**What the exercise asks:** Your output must reproduce all the records below precisely and contain no pictures.

(Collected data entries)

++++

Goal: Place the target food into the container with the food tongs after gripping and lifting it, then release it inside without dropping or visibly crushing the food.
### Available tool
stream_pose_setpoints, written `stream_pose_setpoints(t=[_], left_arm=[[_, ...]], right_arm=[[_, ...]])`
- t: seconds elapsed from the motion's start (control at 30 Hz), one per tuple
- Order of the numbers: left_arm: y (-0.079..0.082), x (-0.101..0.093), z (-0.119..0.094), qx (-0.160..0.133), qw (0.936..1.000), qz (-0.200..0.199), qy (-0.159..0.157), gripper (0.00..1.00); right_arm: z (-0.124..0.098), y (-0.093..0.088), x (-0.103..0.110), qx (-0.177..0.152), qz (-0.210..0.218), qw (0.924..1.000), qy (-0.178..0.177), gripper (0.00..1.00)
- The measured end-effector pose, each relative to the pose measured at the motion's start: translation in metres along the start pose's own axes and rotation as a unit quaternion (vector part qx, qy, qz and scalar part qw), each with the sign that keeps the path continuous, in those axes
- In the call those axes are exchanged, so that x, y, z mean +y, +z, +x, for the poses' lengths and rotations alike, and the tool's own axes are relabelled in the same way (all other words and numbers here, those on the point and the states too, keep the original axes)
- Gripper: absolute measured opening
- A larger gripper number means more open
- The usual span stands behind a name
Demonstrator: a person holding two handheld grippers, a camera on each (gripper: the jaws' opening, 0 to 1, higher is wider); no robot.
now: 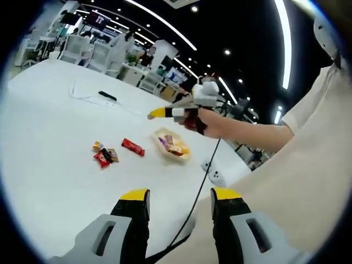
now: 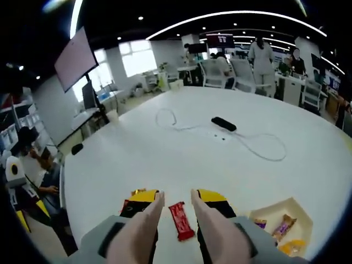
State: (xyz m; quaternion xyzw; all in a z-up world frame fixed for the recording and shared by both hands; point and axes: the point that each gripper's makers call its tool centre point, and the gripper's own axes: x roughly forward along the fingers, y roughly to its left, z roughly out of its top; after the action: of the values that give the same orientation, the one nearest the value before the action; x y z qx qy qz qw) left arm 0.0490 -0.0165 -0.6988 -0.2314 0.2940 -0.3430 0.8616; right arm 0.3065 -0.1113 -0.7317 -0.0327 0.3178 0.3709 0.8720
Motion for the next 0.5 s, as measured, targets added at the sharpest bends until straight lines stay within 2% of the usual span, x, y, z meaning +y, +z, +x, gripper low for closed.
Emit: stream_pose_setpoints(t=[0.2, 0.5], left_arm=[[-0.002, 0.006, -0.005, -0.004, 0.9998, -0.011, 0.015, 0.44], [0.000, 0.009, 0.002, -0.002, 0.9997, -0.017, 0.020, 0.44]], right_arm=[[0.016, 0.001, 0.011, 0.006, -0.004, 0.9998, 0.017, 0.26], [0.025, 0.004, 0.008, 0.006, 0.000, 0.9997, 0.023, 0.26]])
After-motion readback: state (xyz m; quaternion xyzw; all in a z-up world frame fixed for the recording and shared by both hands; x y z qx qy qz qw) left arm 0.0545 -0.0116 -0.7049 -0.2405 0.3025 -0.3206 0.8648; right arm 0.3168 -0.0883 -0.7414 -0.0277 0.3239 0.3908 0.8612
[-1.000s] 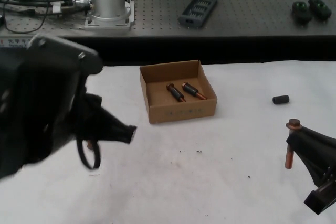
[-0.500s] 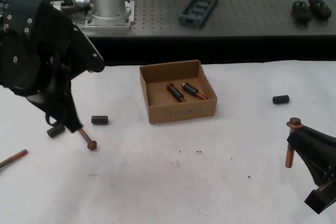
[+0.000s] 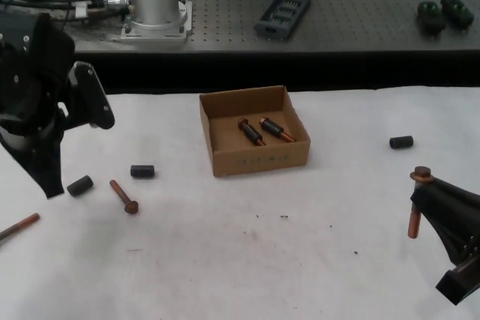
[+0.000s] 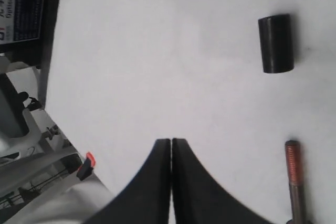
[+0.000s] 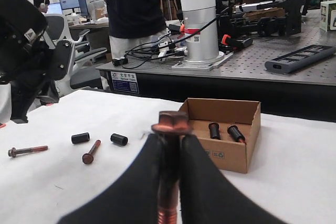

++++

**Solution to the problem:**
Goal: Place the target food into the container with the food tongs after gripping and lifting it, then release it inside without dropping or visibly crushing the food.
### Available tool
stream_pose_setpoints, written `stream_pose_setpoints(t=[_], left_arm=[[_, ...]], right_arm=[[_, ...]])`
- t: seconds elapsed from the motion's start (control at 30 Hz), one per tuple
- Order of the numbers: left_arm: y (-0.079..0.082), x (-0.101..0.093), z (-0.119..0.094), qx (-0.160..0.133), qw (0.936..1.000), qz (-0.200..0.199), qy (-0.159..0.157), gripper (0.00..1.00); right_arm: z (-0.124..0.098), y (-0.093..0.088), x (-0.103..0.110), qx (-0.177..0.152), qz (-0.210..0.218), qw (0.924..1.000), qy (-0.178..0.177), gripper (0.00..1.00)
- The measured end-effector pose, each relative to the pose measured at the motion's start: translation in metres along the start pose's own axes and rotation as a unit quaternion (vector part qx, qy, qz and scalar part qw), each with the sign that keeps the path continuous, in those axes
- In the call those axes are exchanged, so that x, y, z mean +y, +z, +x, for the poses' lengths and rotations alike, and the tool's own axes are relabelled in the same way (all other words and numbers here, those on the point and the states too, keep the original axes)
- Gripper: absolute measured opening
- A larger gripper number means more open
- The usual span stands behind a name
Demonstrator: a person holding two handheld grippers, a camera on each (gripper: the jaws' opening, 0 to 1, higher is wider); no robot.
now: 
now: 
State: (xyz m; quaternion xyzw; all in a z-up world frame fixed for the recording and shared by both hands; point and axes: the point that each gripper's makers call its tool centre point, and the gripper's own axes: x roughly forward along the fingers, y roughly to its left, z roughly out of its top; after the action: of the values that give the same orientation, the one nearest the value before the action; x y z qx qy qz qw) left arm 0.0490 -0.0165 -0.6988 -0.2314 0.2940 -0.3430 0.8616; right arm 0.3065 -0.1113 -0.7317 -0.0327 0.3178 0.3709 0.8720
Motion for the next 0.5 s, as measured, targets added at the sharpest bends until straight lines stay within 2% of the usual span, x, y, z meaning +y, +z, +x, gripper low for closed.
Emit: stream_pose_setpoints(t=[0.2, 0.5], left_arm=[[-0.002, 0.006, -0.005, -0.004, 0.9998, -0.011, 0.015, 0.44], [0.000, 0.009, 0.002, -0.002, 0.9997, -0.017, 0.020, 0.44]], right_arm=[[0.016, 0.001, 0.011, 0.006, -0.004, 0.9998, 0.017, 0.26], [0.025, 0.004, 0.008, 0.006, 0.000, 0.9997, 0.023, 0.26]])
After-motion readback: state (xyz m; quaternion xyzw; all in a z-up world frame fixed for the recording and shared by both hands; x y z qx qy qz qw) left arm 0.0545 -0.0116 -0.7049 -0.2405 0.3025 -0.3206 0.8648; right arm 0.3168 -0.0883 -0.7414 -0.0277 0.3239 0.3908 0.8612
[-1.000s] 
[-0.500s] 
[+0.000s] 
[+0.000s] 
[+0.000s] 

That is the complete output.